Critiques Séries : Tracker. Saison 2. Episode 18.

Critiques Séries : Tracker. Saison 2. Episode 18.

Tracker // Saison 2. Episode 18. Collision.

 

L’épisode 18 de la saison 2 de Tracker, intitulé « Collision », propose un retour aux fondamentaux de la série : Colter Shaw, toujours interprété par Justin Hartley, utilise ses compétences de pisteur pour résoudre la disparition d’une jeune femme. Un scénario classique pour la série, qui continue de fonctionner tant que l’intrigue garde un bon rythme. Pourtant, en dépit de quelques bonnes idées et d’un certain plaisir à retrouver les mécaniques habituelles de Tracker, plusieurs faiblesses s’accumulent et commencent à alourdir la formule. Commençons par un point difficile à ignorer : le jeu de l’actrice incarnant la mère de la disparue. Son interprétation manque cruellement de justesse. 

 

Trop démonstrative, elle enchaîne les gestes sans cohérence émotionnelle, et surtout, sans véritable connexion avec les autres personnages. Dès sa première scène téléphonique avec sa fille, on peine à croire à la relation qu’on nous présente. Plus tard, lors de son entretien avec Colter, son absence d’urgence ou de panique casse l'immersion. Cela donne l’impression d’un mauvais casting ou, à tout le moins, d’une direction d’acteurs approximative. Malgré cela, l’épisode réussit à captiver grâce à une structure narrative efficace. L’histoire de cette jeune femme disparue après avoir quitté New York pour retourner dans sa ville natale aurait pu suivre une trajectoire convenue. 
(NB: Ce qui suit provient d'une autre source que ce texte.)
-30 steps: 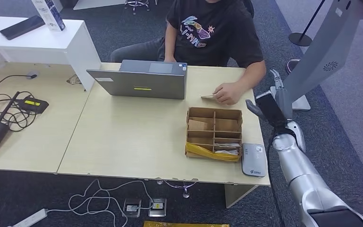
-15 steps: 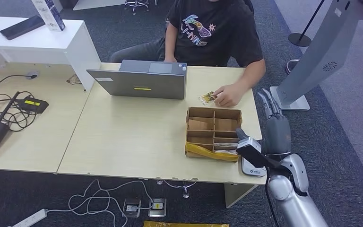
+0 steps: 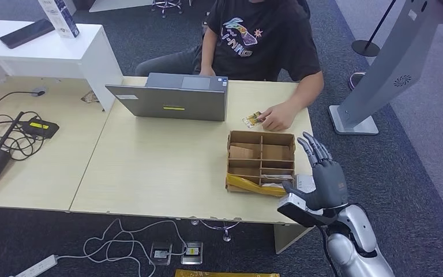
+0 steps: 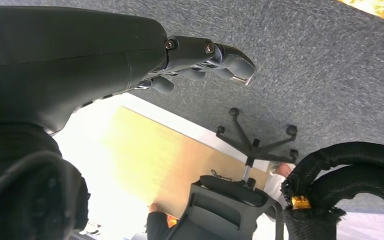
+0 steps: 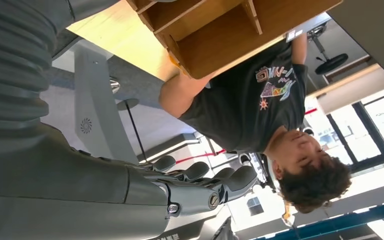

Au lieu de cela, le récit propose plusieurs fausses pistes : un harceleur, un possible enlèvement, des tensions familiales… À mesure que l’enquête progresse, les rebondissements s’enchaînent et tiennent en haleine. À ce titre, « Collision » parvient à maintenir une tension appréciable, même si certains éléments frôlent parfois l’exagération. Ce format d’épisode où la trame principale se suffit à elle-même, rappelle les premières heures de la série. Et c’est probablement là où Tracker est le plus à l’aise : quand elle ne tente pas trop d’en faire, mais reste concentrée sur l’humain et l’enquête. On retrouve bien sûr Colter dans ce rôle qu’il maîtrise : à la fois méthodique, intuitif et parfois téméraire. 

 

Ses talents de pisteur sont mis en valeur tout au long de l’épisode, ce qui n’est pas pour déplaire. En revanche, le reste de l’équipe se contente de faire de la figuration. Vera, par exemple, n’apparaît que pour confier l’affaire à Colter, comme c’est désormais la norme. Reenie, elle, ne fait qu’une brève apparition, le temps de sortir un dossier médical de son chapeau. On sent que ces personnages pourraient apporter davantage, mais l’écriture semble se contenter de leur donner un rôle purement fonctionnel. Heureusement, une nouveauté vient pimenter l’épisode : Randy, introduit récemment, devient officiellement membre de l’équipe. Sa dynamique avec Colter, mais surtout avec Bobby, apporte un peu de fraîcheur. 

On ressent une vraie complicité entre eux, presque fraternelle, qui pourrait s’avérer précieuse pour la suite. Ce qui frappe avec « Collision », c’est le décalage entre la solidité de l’épisode en tant qu’enquête indépendante et l’absence totale de développement des intrigues de fond. On est au 18e épisode de la saison, il en reste deux, et pourtant les grands arcs narratifs restent en suspens : la mort du père de Colter, les motivations du mystérieux client de Reenie, ou encore la part d’ombre de cette dernière. Ces éléments ont été disséminés tout au long de la saison, sans réelle progression visible. À ce stade, difficile de ne pas ressentir une forme de stagnation, voire de frustration.

 

On peut légitimement se demander pourquoi ces fils narratifs n’ont pas été mieux répartis jusque-là. L’équilibre entre épisodes "cas de la semaine" et trame continue reste trop inégal. En somme, Collision fonctionne comme un épisode isolé : bien rythmé, plutôt habile dans son découpage, avec quelques scènes efficaces. Mais dans le contexte global de la série, il illustre aussi les limites de la formule actuelle. Le manque de profondeur des personnages secondaires, l’écriture parfois inégale, et surtout l’impression que la série avance sans réelle direction, commencent à peser.

 

Note : 5/10. En bref, Tracker garde un potentiel certain, mais il devient urgent que la narration principale prenne enfin le dessus. Il serait dommage que la série, qui a su installer un univers cohérent et un héros attachant, perde son audience faute d’une vision claire à long terme.